Namun berkat kerja keras pengurus yayasan kelenteng dapat membangun tempat ibadah yang juga dapat dijadikan sebagai destinasi wisata. Menurut Bupati, wisata religi di Kelapa kampit ini tak hanya kelenteng. Sebab ada Islamic Center yang sudah selesai dibangun, dan dapat dikembangkan sebagai destinasi wisata dengan dibangun pesantren.
Untuk menunjang sektor wisata, jelas Bupati, Pemda Belitung Timur telah menyiapkan dua bus yang dapat mengangkut pelancong dari bandara menuju Gantung, Kabupaten Belitung Timur. Selama dua jam sekali, bus tersebut akan melintasi kawasan-kawasan wisata, sehingga dapat memudahkan wisatawan.
“Kalau program ini sukses, program akan dilanjutkan. Dan mungkin dari pemerintah provinsi dapat membantu pengadaan busnya. Sehingga seluruh kawasan wisata di Belitung Timur dapat dilewati bus pariwisata,” harapnya.
Hal senada disampaikan Afa, Ketua Yayasan Kelenteng Fu De Ci, Kelapa Kampit, Belitung Timur. Ia menjelaskan, keberadaan kelenteng ini sudah ada sejak 150 tahun lalu bertempat di Buding, lalu pindah ke Kelapa Kampit. Seiring waktu, keberadaan kelenteng sempat tiga kali direnovasi dan sempat juga terbakar. Pembangunan kembali kelenteng ini telah dilakukan sejak 21 Maret 2010.

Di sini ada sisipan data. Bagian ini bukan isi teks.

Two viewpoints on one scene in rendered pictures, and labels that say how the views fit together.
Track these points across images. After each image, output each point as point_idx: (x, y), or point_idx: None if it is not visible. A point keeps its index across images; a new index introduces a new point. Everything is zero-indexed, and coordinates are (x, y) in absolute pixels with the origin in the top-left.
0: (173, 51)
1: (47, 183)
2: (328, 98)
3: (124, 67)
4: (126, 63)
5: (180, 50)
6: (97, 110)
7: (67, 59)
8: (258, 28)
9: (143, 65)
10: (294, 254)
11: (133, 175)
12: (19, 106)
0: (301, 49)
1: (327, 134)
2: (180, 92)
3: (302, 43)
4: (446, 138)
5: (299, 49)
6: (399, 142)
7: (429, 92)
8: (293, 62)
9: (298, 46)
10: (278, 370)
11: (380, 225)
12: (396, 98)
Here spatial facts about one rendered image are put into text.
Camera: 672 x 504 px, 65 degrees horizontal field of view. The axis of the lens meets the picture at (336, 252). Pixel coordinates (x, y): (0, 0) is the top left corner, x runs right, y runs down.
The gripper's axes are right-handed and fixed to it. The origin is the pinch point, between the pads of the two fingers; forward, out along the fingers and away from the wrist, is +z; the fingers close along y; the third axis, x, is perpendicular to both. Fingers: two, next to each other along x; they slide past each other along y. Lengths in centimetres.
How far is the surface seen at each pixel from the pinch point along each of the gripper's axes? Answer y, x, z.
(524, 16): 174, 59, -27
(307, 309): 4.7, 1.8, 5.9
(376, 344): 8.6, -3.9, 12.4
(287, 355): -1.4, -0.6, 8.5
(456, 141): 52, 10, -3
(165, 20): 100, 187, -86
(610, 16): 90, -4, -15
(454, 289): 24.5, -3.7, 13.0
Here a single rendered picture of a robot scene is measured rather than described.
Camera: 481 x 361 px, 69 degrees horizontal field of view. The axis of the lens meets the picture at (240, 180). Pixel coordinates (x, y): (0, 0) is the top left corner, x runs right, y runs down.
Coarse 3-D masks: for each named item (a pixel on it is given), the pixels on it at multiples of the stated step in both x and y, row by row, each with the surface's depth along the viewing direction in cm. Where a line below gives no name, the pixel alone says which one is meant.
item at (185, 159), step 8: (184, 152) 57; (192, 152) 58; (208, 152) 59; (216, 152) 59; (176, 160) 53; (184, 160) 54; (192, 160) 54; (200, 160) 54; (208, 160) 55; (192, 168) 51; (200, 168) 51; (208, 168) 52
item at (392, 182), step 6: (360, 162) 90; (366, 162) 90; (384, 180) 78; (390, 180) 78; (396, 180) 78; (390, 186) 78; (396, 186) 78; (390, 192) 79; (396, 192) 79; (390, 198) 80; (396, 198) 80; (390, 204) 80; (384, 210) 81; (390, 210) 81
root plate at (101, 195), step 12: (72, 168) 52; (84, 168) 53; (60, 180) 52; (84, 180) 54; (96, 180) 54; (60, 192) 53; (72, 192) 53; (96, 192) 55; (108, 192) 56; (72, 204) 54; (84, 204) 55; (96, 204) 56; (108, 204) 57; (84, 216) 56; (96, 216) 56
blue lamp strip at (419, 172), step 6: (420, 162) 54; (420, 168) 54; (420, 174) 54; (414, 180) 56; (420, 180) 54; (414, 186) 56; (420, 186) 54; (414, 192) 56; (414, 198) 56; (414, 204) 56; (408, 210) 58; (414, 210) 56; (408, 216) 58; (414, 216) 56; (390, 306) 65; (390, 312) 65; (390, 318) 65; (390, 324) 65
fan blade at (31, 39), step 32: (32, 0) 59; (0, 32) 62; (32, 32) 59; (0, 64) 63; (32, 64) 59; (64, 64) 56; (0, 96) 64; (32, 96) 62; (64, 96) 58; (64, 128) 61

“Pembangunan kelenteng ini berkat kerja sama dan kerja keras berbagai pihak dari wilayah Belitung maupun dari luar daerah. Biaya yang dihabiskan untuk membangun kelenteng ini sekitar Rp7 miliar. Semoga keberadaan kelenteng ini dapat mendukung pengembangan sektor wisata di Belitung Timur,” jelasnya.